→ EXERCISE DETAILS:
Omitting all pictures, retype the entries below exactly as given.

RECORDS SUPPLIED START

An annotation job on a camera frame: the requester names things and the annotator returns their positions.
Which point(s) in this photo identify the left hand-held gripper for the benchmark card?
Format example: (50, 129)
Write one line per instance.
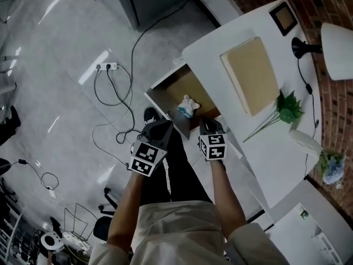
(143, 161)

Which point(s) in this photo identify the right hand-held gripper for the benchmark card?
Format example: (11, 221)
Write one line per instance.
(215, 149)

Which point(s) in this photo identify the white drawer with brown inside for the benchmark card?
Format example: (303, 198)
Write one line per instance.
(179, 87)

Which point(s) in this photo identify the person's left forearm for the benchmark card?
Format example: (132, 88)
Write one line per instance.
(124, 211)

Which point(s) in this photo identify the person's right forearm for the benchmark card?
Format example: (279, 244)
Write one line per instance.
(226, 200)

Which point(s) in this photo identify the person's black trousers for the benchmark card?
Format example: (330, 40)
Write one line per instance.
(187, 175)

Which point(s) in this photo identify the beige book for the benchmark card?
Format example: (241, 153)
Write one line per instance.
(248, 73)

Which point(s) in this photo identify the white desk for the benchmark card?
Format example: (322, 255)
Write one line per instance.
(275, 161)

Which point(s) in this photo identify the green leaf sprig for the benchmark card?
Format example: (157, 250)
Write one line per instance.
(288, 109)

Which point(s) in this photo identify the white power strip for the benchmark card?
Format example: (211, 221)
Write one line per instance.
(114, 64)

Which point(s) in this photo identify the white ribbed vase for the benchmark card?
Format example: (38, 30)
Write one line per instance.
(306, 142)

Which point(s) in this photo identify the person's cream shirt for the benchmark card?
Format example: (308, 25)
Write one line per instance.
(179, 230)

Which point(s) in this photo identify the black office chair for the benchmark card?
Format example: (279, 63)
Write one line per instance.
(102, 228)

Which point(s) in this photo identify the small green potted plant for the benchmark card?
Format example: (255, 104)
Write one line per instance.
(304, 215)

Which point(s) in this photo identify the grey refrigerator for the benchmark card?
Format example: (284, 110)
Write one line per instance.
(160, 1)

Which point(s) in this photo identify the white low cabinet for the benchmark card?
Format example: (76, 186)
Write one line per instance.
(309, 236)

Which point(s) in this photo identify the white shade table lamp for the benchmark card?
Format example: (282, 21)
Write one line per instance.
(339, 51)

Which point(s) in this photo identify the white round device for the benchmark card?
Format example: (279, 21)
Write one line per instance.
(52, 240)

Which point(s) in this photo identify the black picture frame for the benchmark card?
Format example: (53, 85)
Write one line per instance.
(284, 18)

RECORDS SUPPLIED END

→ ANSWER FOR THIS EXERCISE:
An annotation job on a camera frame: the requester names things and the annotator returns their positions.
Which point(s) in this photo identify the left hand-held gripper for the benchmark card?
Format example: (50, 129)
Write one line per instance.
(143, 161)

Which point(s) in this photo identify the right hand-held gripper for the benchmark card?
Format example: (11, 221)
Write one line per instance.
(215, 149)

Which point(s) in this photo identify the white drawer with brown inside for the benchmark card?
Format example: (303, 198)
Write one line per instance.
(179, 87)

Which point(s) in this photo identify the person's left forearm for the benchmark card?
Format example: (132, 88)
Write one line per instance.
(124, 211)

Which point(s) in this photo identify the person's right forearm for the benchmark card?
Format example: (279, 244)
Write one line per instance.
(226, 200)

Which point(s) in this photo identify the person's black trousers for the benchmark card?
Format example: (330, 40)
Write one line per instance.
(187, 175)

Which point(s) in this photo identify the beige book for the benchmark card?
Format example: (241, 153)
Write one line per instance.
(248, 73)

Which point(s) in this photo identify the white desk for the benchmark card?
Format example: (322, 255)
Write one line per instance.
(275, 161)

Which point(s) in this photo identify the green leaf sprig for the benchmark card?
Format example: (157, 250)
Write one line per instance.
(288, 109)

Which point(s) in this photo identify the white power strip for the benchmark card?
Format example: (211, 221)
Write one line per instance.
(114, 64)

Which point(s) in this photo identify the white ribbed vase for the benchmark card?
Format example: (38, 30)
Write one line per instance.
(306, 142)

Which point(s) in this photo identify the person's cream shirt for the benchmark card?
Format example: (308, 25)
Write one line per instance.
(179, 230)

Which point(s) in this photo identify the black office chair for the benchmark card?
Format example: (279, 63)
Write one line per instance.
(102, 228)

Which point(s) in this photo identify the small green potted plant for the benchmark card?
Format example: (255, 104)
Write one line per instance.
(304, 215)

Which point(s) in this photo identify the grey refrigerator for the benchmark card?
Format example: (284, 110)
Write one line per instance.
(160, 1)

Which point(s) in this photo identify the white low cabinet for the benchmark card?
Format example: (76, 186)
Write one line per instance.
(309, 236)

Which point(s) in this photo identify the white shade table lamp for the benchmark card?
Format example: (282, 21)
Write one line per instance.
(339, 51)

Which point(s) in this photo identify the white round device for the benchmark card?
Format example: (279, 21)
Write one line per instance.
(52, 240)

Which point(s) in this photo identify the black picture frame for the benchmark card?
Format example: (53, 85)
Write one line per instance.
(284, 18)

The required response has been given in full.